What does a world where anyone can learn anything they like for free very easily look like? Well undoubtedly it looks like a place where a lot of people don't learn much, because they have no interest in learning. But it also looks like a place where people who are interested in learning can and do learn endlessly if they like, the opportunity for anyone to get educated to a degree reserved for elites that most of us could only dream of even two decades ago is upon us. Writing the paper won't be about proving you wrote the paper to some authority figure, because it's no longer proof that you wrote it. Writing the paper will become about helping yourself understand something you want to understand.

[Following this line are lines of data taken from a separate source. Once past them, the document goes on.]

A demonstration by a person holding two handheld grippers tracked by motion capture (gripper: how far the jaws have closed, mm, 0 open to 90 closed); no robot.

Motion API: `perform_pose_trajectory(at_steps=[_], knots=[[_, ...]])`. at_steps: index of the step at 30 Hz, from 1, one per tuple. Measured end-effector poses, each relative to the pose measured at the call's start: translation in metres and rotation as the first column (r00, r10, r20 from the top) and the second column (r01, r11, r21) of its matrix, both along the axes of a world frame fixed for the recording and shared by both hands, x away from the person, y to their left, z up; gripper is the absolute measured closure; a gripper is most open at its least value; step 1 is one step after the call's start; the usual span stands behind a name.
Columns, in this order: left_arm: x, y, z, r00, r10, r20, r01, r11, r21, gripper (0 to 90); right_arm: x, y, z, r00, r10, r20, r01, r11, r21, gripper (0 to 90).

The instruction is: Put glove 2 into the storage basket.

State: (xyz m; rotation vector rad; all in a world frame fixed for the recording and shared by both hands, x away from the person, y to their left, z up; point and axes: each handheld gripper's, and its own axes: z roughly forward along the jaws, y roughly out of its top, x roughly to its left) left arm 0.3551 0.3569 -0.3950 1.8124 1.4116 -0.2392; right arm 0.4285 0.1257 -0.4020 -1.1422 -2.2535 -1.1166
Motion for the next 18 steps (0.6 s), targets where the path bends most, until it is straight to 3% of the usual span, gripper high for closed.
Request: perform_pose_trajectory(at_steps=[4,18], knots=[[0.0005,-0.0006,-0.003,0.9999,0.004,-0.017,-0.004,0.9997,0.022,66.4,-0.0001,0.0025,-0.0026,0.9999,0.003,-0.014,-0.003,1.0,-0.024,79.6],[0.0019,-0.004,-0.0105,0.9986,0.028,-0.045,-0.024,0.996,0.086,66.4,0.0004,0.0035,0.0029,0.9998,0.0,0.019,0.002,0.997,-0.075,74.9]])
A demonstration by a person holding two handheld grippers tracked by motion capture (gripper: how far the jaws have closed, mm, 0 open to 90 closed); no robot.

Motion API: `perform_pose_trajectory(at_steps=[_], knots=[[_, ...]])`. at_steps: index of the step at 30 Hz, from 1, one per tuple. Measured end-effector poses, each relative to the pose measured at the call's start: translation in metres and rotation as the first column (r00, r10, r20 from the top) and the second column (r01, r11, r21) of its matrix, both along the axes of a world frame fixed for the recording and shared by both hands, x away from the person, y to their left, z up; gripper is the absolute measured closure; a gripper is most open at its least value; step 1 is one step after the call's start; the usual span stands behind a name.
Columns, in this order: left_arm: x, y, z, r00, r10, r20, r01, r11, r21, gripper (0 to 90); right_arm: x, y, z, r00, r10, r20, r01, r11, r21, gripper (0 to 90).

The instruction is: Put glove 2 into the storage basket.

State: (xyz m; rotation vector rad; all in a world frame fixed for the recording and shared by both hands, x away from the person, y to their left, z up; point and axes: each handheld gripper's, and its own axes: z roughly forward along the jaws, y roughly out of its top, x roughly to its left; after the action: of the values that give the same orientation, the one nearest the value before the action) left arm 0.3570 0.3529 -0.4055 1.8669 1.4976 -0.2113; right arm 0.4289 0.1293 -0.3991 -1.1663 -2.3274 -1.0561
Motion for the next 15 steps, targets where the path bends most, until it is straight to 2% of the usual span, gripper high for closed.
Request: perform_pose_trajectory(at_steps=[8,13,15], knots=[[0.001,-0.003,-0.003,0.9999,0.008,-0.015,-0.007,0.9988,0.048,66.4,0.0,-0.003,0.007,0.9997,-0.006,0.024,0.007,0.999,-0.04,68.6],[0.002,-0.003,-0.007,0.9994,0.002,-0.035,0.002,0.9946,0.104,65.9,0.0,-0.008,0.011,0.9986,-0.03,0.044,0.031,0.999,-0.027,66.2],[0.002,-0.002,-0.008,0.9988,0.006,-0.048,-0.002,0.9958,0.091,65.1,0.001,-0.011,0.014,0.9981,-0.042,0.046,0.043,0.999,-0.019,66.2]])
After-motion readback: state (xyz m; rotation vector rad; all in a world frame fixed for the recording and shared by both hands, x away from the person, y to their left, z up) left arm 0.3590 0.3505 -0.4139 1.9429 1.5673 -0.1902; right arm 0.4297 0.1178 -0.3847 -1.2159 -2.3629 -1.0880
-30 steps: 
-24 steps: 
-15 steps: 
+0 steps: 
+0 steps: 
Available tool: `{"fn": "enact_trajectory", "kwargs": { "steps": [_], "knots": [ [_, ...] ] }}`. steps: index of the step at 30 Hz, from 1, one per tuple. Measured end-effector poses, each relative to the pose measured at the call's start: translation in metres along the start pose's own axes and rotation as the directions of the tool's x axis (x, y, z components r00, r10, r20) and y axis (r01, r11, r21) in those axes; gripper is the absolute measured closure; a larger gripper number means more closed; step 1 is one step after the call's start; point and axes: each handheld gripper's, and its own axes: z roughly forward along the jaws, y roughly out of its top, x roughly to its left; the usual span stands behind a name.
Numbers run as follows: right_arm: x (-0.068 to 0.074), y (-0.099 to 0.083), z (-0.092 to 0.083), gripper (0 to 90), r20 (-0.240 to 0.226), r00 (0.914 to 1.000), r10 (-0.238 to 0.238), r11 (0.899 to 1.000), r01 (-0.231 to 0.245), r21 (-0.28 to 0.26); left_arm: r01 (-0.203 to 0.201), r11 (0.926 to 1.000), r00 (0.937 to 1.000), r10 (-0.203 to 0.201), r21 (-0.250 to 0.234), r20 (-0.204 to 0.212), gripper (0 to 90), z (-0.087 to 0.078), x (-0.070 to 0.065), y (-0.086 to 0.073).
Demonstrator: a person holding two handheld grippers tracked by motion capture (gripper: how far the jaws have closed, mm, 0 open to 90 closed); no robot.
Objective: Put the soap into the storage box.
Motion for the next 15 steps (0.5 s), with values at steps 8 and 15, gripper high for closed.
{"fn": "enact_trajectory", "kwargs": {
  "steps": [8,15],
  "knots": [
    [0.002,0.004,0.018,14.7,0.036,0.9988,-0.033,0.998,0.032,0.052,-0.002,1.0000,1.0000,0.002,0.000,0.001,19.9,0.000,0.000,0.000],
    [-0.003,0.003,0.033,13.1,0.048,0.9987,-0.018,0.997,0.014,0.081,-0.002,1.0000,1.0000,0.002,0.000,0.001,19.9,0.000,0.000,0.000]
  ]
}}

So to your question, what is the future of proving that I know something, the future is you can't prove you know something, there's nobody to prove it to and you know things because you want to know things, because you recognize the value on knowing them beyond "this piece of paper qualifies me for a job." The future is the truth that we have been pretending isn't true for a century: that no matter what you try to do, those that want to learn will learn and those that don't won't, and their lives will be what they are on their own merit and of their own volition.

If you want to call yourself educated, the only person you need to be proving that to is yourself. We have entered a world of information post scarcity, which necessarily comes with post scarcity of noise, distraction and disinformation. The competition to understand things and the benefit that comes with understanding things will get stiffer, but access to that competition will become egalitarian. There will be a great divide among people: those that follow the noise of the day and those that continue to learn freely of their own volition.


>Right now, education focuses on getting people through the system so they can attain a credential. It teaches us, primarily, how to get one over on the system, how to look for loopholes and shortcuts. It creates a culture of corruption, of looking for approval from institutions in order to move up in life.

That feels like a very uni-dimensional view


Institutional education is very one dimensional, there's only one direction, up.